**WHAT TO DO:** The listing below should be printed again word for word, without any images.

**DATA UNDER STUDY:**
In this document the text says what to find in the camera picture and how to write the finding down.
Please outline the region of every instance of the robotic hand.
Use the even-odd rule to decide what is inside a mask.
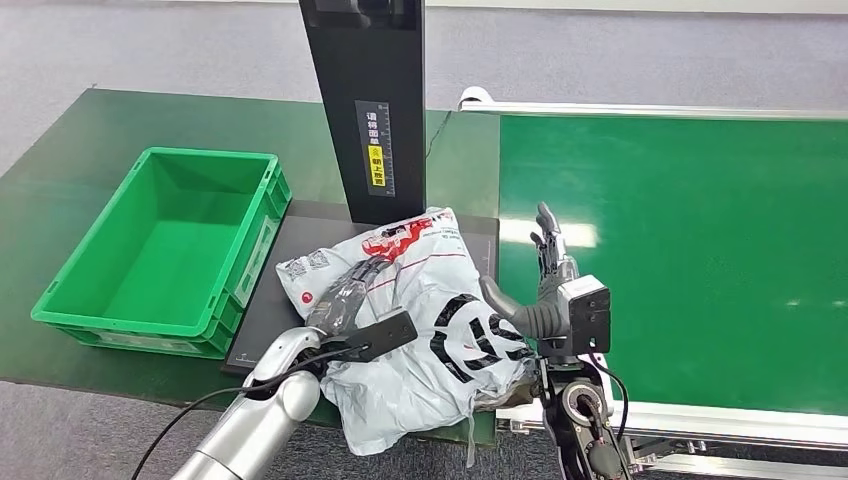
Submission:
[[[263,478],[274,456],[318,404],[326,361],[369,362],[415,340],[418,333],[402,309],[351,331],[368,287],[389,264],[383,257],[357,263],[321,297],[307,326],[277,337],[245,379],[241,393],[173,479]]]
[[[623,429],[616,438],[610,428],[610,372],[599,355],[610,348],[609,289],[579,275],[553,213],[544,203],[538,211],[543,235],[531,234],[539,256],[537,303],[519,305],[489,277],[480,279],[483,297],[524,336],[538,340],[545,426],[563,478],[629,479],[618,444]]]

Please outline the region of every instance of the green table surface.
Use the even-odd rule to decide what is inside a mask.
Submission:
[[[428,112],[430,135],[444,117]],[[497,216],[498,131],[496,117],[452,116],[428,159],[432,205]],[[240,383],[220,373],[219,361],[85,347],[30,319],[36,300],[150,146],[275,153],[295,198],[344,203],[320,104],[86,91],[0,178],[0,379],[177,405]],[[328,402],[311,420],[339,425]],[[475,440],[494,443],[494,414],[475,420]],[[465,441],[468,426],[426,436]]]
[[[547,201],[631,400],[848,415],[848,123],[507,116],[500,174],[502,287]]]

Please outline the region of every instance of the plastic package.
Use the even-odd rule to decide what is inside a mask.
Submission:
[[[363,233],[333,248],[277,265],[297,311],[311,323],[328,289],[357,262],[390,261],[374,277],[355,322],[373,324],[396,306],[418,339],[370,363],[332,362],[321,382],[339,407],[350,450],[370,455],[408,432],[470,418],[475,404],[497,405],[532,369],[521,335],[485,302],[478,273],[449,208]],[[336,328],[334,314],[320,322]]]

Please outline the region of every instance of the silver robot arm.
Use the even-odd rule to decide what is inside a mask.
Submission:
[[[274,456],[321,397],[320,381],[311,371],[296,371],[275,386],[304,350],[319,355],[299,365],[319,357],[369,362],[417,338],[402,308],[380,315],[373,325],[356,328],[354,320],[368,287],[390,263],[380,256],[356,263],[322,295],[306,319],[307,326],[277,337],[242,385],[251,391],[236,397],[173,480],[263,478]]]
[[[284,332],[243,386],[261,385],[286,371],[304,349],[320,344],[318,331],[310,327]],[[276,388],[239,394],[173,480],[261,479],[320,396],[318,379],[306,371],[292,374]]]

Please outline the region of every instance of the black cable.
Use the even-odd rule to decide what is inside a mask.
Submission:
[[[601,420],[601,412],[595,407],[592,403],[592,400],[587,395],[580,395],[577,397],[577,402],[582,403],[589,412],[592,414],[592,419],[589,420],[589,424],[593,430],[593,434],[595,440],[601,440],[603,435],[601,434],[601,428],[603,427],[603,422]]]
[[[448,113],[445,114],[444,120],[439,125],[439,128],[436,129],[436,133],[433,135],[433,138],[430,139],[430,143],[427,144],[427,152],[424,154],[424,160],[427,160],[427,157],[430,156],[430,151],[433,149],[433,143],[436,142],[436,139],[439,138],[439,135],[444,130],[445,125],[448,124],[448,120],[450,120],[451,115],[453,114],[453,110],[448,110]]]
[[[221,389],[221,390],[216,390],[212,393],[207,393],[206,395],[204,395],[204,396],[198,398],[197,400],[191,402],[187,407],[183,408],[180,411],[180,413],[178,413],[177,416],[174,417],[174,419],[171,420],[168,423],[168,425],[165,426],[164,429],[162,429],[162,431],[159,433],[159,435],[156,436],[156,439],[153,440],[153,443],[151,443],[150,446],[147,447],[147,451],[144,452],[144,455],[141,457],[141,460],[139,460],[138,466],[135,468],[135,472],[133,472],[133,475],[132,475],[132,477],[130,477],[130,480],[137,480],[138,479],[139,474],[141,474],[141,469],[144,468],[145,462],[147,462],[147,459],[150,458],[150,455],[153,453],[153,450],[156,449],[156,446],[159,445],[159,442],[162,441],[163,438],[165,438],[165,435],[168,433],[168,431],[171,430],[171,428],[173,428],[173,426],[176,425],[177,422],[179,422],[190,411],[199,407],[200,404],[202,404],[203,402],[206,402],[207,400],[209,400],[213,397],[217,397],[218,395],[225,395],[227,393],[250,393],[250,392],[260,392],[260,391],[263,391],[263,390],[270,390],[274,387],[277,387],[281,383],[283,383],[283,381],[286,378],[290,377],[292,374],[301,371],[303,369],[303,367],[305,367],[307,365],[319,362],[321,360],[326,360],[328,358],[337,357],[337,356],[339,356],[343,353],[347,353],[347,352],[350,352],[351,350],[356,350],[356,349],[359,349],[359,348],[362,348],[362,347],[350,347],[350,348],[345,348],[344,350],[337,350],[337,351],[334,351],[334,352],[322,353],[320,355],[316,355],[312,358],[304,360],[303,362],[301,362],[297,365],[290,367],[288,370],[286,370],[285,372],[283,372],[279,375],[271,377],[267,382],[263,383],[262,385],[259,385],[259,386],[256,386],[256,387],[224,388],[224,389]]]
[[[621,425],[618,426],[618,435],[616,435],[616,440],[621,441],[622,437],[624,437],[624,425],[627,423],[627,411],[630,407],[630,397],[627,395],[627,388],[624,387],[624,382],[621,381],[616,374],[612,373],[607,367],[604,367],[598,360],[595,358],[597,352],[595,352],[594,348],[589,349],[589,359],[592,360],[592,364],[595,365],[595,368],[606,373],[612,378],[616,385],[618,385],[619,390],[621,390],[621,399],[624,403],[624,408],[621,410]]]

**RESPONSE TO THE TASK:**
In this document the text says what to find in the camera picture and how to write the finding down.
Please outline the region of every instance of the robotic hand.
Use the even-odd rule to decide what is inside a mask.
Submission:
[[[263,478],[274,456],[318,404],[326,361],[369,362],[415,340],[418,333],[402,309],[351,331],[368,287],[389,264],[383,257],[357,263],[321,297],[307,326],[277,337],[245,379],[241,393],[173,479]]]
[[[623,429],[616,438],[610,428],[610,372],[599,355],[610,348],[609,289],[579,275],[553,213],[544,203],[538,211],[543,235],[531,234],[539,256],[537,303],[519,305],[489,277],[480,279],[483,297],[524,336],[538,340],[545,426],[563,478],[629,479],[618,444]]]

Please outline the region of every instance of the green table surface.
Use the even-odd rule to decide what is inside a mask.
Submission:
[[[428,112],[430,135],[444,117]],[[497,216],[498,131],[496,117],[452,116],[428,159],[432,205]],[[240,383],[220,373],[219,361],[85,347],[30,319],[36,300],[150,146],[275,153],[295,198],[344,203],[320,104],[86,91],[0,178],[0,379],[177,405]],[[328,402],[311,420],[339,425]],[[475,440],[494,443],[494,414],[475,420]],[[465,441],[468,426],[426,436]]]
[[[547,201],[631,400],[848,415],[848,123],[507,116],[500,174],[502,287]]]

Please outline the region of every instance of the plastic package.
Use the even-odd rule to decide what is inside a mask.
Submission:
[[[363,233],[333,248],[277,265],[297,311],[311,323],[328,289],[357,262],[390,261],[374,277],[355,322],[373,324],[396,306],[418,339],[370,363],[332,362],[321,382],[339,407],[350,450],[370,455],[408,432],[470,418],[475,404],[497,405],[532,369],[521,335],[485,302],[478,273],[449,208]],[[336,328],[334,314],[320,322]]]

Please outline the region of every instance of the silver robot arm.
Use the even-odd rule to decide what is inside a mask.
Submission:
[[[274,456],[321,397],[320,381],[311,371],[296,371],[275,386],[304,350],[319,355],[299,365],[319,357],[369,362],[417,338],[402,308],[380,315],[373,325],[356,328],[354,320],[368,287],[390,263],[380,256],[356,263],[322,295],[306,319],[307,326],[277,337],[242,385],[251,391],[236,397],[173,480],[263,478]]]
[[[284,332],[243,386],[261,385],[286,371],[304,349],[320,344],[318,331],[310,327]],[[276,388],[239,394],[173,480],[261,479],[320,396],[318,379],[306,371],[292,374]]]

Please outline the region of every instance of the black cable.
Use the even-odd rule to decide what is inside a mask.
Submission:
[[[601,420],[601,412],[595,407],[592,403],[592,400],[587,395],[580,395],[577,397],[577,402],[582,403],[589,412],[592,414],[592,419],[589,420],[589,424],[593,430],[593,434],[595,440],[601,440],[603,435],[601,434],[601,428],[603,427],[603,422]]]
[[[448,113],[445,114],[444,120],[439,125],[439,128],[436,129],[436,133],[433,135],[433,138],[430,139],[430,143],[427,144],[427,152],[424,154],[424,160],[427,160],[427,157],[430,156],[430,151],[433,149],[433,143],[436,142],[436,139],[439,138],[439,135],[444,130],[445,125],[448,124],[448,120],[450,120],[451,115],[453,114],[453,110],[448,110]]]
[[[221,389],[221,390],[216,390],[212,393],[207,393],[206,395],[204,395],[204,396],[198,398],[197,400],[191,402],[187,407],[183,408],[180,411],[180,413],[178,413],[177,416],[174,417],[174,419],[171,420],[168,423],[168,425],[165,426],[164,429],[162,429],[162,431],[159,433],[159,435],[156,436],[156,439],[153,440],[153,443],[151,443],[150,446],[147,447],[147,451],[144,452],[144,455],[141,457],[141,460],[139,460],[138,466],[135,468],[135,472],[133,472],[133,475],[132,475],[132,477],[130,477],[130,480],[137,480],[138,479],[139,474],[141,474],[141,469],[144,468],[145,462],[147,462],[147,459],[150,458],[150,455],[153,453],[153,450],[156,449],[156,446],[159,445],[159,442],[162,441],[163,438],[165,438],[165,435],[168,433],[168,431],[171,430],[171,428],[173,428],[173,426],[176,425],[177,422],[179,422],[190,411],[199,407],[200,404],[202,404],[203,402],[206,402],[207,400],[209,400],[213,397],[217,397],[218,395],[225,395],[227,393],[250,393],[250,392],[260,392],[260,391],[263,391],[263,390],[270,390],[274,387],[277,387],[281,383],[283,383],[283,381],[286,378],[290,377],[292,374],[301,371],[303,369],[303,367],[305,367],[307,365],[319,362],[321,360],[326,360],[328,358],[337,357],[337,356],[339,356],[343,353],[347,353],[347,352],[350,352],[351,350],[356,350],[356,349],[359,349],[359,348],[362,348],[362,347],[350,347],[350,348],[345,348],[344,350],[337,350],[337,351],[334,351],[334,352],[322,353],[320,355],[316,355],[312,358],[304,360],[303,362],[301,362],[297,365],[290,367],[288,370],[286,370],[285,372],[283,372],[279,375],[271,377],[267,382],[263,383],[262,385],[259,385],[259,386],[256,386],[256,387],[224,388],[224,389]]]
[[[621,425],[618,426],[618,435],[616,435],[616,440],[621,441],[622,437],[624,437],[624,425],[627,423],[627,411],[630,407],[630,397],[627,395],[627,388],[624,387],[624,382],[621,381],[616,374],[612,373],[607,367],[604,367],[598,360],[595,358],[597,352],[595,352],[594,348],[589,349],[589,359],[592,360],[592,364],[595,365],[595,368],[606,373],[612,378],[616,385],[618,385],[619,390],[621,390],[621,399],[624,403],[624,408],[621,410]]]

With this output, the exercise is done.